In fact, I struggled to get into this ‘novel’ – for nothing in the book presented any characteristics expected of a novel. There was no story line at all to begin with. But it was a best seller. Ya well no fine! It was obviously a best seller for reasons beyond my understanding, but as a novel, or well-written one? The question remains though: Ell was it promoted and sold as a novel? It is an expanded set of articles dare it be called essays? It wasn’t a story.
It was a bundle of interviews with all the characters blanketed by a liberal, inexperienced viewpoint from observing filth, poverty, oppression, cruelty, and whatever adjectives or synonyms for it could be found in a journalist’s vocabulary. Neither the male, nor the female interviewees were good people, according to the interpretation of their family life by the author.

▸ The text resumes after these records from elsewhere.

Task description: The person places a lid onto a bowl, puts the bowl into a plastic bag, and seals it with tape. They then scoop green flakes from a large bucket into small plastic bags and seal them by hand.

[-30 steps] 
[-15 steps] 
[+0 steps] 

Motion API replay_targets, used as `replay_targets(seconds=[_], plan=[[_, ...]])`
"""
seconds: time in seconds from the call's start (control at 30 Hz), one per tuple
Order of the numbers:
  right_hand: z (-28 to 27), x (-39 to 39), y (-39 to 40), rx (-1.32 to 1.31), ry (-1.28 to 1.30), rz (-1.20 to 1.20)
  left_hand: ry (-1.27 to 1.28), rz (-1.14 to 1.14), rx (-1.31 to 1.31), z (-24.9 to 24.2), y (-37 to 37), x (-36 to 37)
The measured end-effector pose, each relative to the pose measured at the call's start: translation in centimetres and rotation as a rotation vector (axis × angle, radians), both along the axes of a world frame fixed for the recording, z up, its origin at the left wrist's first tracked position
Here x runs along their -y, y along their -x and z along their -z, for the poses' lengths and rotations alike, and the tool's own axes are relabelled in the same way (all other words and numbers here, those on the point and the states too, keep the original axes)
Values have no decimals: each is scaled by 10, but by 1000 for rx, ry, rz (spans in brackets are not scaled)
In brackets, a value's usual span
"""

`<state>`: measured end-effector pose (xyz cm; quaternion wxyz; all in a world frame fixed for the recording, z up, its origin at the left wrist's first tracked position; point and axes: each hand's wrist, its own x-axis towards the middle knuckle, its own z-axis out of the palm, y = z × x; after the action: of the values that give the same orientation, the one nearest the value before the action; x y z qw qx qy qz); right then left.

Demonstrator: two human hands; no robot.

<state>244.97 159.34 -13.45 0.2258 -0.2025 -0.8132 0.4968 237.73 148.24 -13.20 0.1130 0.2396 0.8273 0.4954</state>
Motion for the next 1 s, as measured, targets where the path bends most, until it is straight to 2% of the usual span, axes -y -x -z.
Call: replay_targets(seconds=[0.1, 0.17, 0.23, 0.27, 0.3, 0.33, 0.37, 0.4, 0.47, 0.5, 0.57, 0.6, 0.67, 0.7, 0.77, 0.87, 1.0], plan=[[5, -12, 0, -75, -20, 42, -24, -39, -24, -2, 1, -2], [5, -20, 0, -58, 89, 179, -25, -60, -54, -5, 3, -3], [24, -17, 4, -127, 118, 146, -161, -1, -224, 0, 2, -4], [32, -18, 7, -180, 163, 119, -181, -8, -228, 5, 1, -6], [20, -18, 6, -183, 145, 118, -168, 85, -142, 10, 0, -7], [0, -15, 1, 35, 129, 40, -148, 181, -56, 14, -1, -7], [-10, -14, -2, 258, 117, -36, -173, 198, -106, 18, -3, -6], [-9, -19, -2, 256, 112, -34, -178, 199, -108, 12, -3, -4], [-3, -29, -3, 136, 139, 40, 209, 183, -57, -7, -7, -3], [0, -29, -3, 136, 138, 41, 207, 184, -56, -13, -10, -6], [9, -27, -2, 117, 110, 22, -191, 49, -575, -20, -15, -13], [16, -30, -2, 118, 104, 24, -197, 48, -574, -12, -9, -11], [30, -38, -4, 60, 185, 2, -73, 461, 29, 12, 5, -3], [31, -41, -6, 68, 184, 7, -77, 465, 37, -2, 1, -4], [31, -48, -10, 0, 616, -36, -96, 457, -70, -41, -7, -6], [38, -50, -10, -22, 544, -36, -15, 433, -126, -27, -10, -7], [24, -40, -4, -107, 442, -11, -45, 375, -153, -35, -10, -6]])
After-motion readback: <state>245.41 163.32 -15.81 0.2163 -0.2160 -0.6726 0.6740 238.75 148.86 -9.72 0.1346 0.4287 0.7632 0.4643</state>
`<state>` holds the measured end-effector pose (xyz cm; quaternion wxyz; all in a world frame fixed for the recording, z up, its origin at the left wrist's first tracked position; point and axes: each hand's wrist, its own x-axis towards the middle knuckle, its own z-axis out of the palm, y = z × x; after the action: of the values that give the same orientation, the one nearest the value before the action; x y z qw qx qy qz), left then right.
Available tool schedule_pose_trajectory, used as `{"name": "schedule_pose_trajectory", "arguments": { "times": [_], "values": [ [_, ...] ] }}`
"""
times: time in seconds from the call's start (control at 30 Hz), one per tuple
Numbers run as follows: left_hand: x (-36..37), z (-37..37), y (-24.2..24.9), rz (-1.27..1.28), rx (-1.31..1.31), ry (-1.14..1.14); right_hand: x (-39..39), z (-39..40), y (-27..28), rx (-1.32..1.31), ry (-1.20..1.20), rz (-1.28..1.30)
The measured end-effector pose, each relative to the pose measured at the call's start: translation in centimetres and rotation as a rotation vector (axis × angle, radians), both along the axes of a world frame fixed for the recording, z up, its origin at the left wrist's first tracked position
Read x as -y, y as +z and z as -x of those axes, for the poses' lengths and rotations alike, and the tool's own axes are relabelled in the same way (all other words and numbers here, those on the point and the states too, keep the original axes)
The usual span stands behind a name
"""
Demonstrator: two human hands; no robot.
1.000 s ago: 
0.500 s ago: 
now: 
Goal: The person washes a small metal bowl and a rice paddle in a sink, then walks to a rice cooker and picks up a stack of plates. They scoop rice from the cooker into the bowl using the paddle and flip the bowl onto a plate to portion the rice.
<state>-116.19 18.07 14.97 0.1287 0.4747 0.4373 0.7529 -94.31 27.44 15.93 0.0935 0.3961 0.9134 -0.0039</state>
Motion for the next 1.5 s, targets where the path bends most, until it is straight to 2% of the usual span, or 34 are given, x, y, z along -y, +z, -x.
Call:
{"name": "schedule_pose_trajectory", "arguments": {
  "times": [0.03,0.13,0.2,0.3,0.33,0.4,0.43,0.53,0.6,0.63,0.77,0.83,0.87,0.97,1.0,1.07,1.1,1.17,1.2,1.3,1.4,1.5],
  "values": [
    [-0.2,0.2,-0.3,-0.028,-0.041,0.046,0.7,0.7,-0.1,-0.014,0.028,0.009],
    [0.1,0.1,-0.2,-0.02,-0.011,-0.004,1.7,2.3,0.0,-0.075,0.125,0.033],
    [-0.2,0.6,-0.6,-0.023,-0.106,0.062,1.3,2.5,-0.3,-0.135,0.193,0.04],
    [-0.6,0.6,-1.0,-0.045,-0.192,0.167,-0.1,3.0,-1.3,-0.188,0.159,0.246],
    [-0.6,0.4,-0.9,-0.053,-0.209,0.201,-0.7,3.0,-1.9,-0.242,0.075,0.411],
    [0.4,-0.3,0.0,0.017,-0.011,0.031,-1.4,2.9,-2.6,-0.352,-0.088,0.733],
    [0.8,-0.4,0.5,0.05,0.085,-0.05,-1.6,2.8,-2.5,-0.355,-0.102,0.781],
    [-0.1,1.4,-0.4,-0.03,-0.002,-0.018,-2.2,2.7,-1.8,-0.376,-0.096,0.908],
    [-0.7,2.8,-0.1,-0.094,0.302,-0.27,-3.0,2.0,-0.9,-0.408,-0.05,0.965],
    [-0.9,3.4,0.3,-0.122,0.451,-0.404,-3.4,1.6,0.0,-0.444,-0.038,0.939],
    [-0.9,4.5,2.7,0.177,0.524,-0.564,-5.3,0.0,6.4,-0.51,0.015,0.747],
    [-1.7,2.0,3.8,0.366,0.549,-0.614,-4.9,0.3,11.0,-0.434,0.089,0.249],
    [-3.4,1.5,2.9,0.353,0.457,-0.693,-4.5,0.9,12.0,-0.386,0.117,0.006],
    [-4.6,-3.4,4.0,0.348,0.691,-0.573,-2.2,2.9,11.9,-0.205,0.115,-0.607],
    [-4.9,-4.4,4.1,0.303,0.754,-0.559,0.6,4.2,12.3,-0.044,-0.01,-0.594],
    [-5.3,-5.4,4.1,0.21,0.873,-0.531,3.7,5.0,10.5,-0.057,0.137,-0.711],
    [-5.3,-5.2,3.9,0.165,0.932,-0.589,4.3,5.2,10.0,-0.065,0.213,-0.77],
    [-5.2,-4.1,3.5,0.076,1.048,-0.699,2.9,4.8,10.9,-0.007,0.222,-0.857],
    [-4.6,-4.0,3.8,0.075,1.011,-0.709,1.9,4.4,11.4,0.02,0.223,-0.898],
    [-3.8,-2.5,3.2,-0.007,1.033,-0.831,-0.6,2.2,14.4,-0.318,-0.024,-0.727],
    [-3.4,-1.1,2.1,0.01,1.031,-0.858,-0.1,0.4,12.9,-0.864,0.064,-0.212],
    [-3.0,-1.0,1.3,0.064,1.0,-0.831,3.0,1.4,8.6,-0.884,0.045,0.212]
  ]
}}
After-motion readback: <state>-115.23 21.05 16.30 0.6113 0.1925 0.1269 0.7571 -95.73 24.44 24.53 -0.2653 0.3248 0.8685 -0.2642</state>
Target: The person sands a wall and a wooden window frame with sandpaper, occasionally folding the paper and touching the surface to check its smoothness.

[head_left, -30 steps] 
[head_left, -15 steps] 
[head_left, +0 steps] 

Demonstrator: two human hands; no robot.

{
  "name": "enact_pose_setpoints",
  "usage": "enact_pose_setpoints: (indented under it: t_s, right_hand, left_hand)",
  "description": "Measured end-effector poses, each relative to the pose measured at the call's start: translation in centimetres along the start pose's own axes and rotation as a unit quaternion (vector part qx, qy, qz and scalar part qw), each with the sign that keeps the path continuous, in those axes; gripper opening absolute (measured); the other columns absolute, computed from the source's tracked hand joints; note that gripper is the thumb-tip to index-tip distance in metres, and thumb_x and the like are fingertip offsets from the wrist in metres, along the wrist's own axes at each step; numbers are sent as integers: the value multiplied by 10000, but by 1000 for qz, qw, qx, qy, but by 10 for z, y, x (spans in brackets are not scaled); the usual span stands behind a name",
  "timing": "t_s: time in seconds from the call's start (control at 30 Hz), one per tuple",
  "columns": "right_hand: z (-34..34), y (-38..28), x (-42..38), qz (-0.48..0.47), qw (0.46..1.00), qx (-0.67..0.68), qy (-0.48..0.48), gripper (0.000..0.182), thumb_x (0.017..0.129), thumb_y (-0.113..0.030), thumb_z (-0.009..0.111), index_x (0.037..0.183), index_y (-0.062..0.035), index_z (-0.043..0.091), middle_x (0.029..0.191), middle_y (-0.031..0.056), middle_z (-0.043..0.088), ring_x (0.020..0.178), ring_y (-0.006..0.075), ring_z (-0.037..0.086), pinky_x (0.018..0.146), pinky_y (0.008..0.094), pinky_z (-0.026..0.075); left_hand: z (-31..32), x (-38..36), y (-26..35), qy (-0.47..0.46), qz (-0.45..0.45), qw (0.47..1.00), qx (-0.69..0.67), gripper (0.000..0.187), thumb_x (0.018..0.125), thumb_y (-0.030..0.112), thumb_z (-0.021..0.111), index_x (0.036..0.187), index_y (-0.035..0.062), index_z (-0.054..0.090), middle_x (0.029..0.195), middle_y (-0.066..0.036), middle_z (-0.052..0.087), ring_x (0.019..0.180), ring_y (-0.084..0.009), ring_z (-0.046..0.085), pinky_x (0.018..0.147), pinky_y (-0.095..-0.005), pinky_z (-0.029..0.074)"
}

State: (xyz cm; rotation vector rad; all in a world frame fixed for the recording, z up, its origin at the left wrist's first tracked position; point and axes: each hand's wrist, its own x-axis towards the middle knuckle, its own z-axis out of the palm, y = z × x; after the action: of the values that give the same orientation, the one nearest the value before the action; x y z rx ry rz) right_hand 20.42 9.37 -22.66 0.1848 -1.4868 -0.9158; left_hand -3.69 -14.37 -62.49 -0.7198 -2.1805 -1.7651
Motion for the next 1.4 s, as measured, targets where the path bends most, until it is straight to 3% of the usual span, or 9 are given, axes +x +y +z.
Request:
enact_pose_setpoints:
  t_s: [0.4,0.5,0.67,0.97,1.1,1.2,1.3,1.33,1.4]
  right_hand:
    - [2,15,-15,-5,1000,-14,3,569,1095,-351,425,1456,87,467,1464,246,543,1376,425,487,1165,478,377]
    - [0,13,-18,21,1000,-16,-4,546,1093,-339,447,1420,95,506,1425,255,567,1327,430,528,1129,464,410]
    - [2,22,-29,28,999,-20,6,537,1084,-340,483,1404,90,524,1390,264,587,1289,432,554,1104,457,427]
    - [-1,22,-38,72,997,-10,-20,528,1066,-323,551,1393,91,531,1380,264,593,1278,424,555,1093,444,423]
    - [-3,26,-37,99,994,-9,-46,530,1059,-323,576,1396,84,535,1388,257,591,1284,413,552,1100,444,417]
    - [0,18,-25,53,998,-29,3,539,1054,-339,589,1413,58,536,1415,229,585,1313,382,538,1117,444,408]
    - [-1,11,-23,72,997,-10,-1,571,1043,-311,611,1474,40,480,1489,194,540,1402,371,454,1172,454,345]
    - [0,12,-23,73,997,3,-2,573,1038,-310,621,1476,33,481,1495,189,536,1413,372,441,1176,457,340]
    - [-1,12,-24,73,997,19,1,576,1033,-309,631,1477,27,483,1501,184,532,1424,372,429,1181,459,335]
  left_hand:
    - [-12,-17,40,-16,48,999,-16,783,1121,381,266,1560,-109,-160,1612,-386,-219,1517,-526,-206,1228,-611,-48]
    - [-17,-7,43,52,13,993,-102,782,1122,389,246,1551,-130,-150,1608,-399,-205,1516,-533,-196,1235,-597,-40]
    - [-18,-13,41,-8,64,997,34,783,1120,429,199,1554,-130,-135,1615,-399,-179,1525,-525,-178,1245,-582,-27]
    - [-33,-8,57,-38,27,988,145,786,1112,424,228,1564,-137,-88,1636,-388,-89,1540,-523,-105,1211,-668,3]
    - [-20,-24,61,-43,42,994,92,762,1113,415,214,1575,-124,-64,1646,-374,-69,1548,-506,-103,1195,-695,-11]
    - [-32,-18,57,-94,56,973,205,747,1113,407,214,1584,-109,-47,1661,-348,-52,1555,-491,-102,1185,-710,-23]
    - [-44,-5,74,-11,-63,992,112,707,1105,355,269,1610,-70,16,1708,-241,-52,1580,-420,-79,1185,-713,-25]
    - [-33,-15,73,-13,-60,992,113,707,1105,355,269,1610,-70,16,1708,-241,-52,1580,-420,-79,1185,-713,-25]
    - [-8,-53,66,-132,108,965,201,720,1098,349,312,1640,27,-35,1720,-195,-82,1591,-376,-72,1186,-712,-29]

After all, I wanted to finish the book, right!? In retrospect I am more annoyed with myself for wasting valuable time and energy in allowing it kabil happen!
Compared to “A Thousand Splendid Suns” written by Khaled Hosseini, this was a memoir, an optimistic attempt by a writer to cross the bridge between being an investigative journalist to novelist and just not succeeding very well. It is not a type of biography either, and not even remotely on par with a real novelist such as Hosseini, who wrote from within his own community to start off with.
But okay, so it wasn’t a novel, so let me at least credit the author for her effort: It is an in-depth look at the typical Afghan family experiencing and surviving different occupations of their country. The fact that she stayed three months with Sultan, the book seller, and his extended family, allowed her insight into their lives that is not showered upon many westerners.
Although she is not present in the book, the situation is presented from her viewpoint. It is splashed all over the book. Her observations are detailed. The book highlights the effect of suppression on human lives. In this case, kabuul of choice for the men, mostly,was taken away first by the Communists, then Mujahedeen and lastly the Taliban.
Women never had any freedom neither choice anyway. The impact on the people is enormous as far as restructuring their lives is concerned. But if I really want to know what is happening now, I will have to consult the internet and the Al Jazeera news channel.
It will be an extension of this book. An investigative journalistic report. I did endure until the last full stop. So you wonder libgero the book ends? Well, what do you expect?! It is always a matter of choice if you want to find out. Expectations differ from person to person, after all.
I will respect your point of view no matter what. I apologize for pushing my annoyance down your throat in case you have opted to read to this point ; View all 24 comments.
Oct 16, Gary rated it it was amazing. Asne Seirstadt writes an honest and candid account of her four months of life with an Afghan family, following the fall of the Taliban and the end of the reign of terror they subjected the Afghan people to. She spent these months with the family of Sultan Khan who- for twenty years-defied the tyranny of the Communists and then the Taliban by selling books on the black market because the tyrants did not allow books except those which subscribed to their narrow kbaul and sick ideas.